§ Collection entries

=-=-=-=-=

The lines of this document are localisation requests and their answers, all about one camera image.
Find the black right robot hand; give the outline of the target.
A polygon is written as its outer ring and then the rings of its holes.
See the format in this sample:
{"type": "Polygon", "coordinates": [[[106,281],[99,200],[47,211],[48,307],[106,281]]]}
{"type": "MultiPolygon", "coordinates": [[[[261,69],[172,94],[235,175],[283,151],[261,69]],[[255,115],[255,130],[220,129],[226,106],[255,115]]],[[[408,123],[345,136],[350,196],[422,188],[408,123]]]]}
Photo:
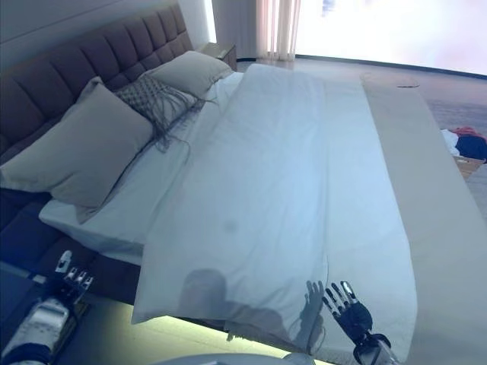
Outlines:
{"type": "Polygon", "coordinates": [[[371,314],[359,301],[349,282],[331,283],[325,288],[322,301],[352,342],[357,344],[370,334],[373,324],[371,314]]]}

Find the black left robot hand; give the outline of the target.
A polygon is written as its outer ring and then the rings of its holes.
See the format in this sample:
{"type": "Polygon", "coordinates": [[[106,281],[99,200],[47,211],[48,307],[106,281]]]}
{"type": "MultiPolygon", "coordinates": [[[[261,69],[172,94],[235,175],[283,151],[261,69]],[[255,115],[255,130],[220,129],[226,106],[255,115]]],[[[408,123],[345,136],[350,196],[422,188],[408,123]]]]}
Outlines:
{"type": "Polygon", "coordinates": [[[71,250],[61,254],[55,268],[56,297],[67,304],[76,304],[93,284],[94,276],[72,265],[71,250]]]}

=-=-=-=-=

§ Try it
From the data, pick out every line that includes "black".

§ Expected output
Find the black right robot hand; give the outline of the target.
Find the black left robot hand; give the outline of the target.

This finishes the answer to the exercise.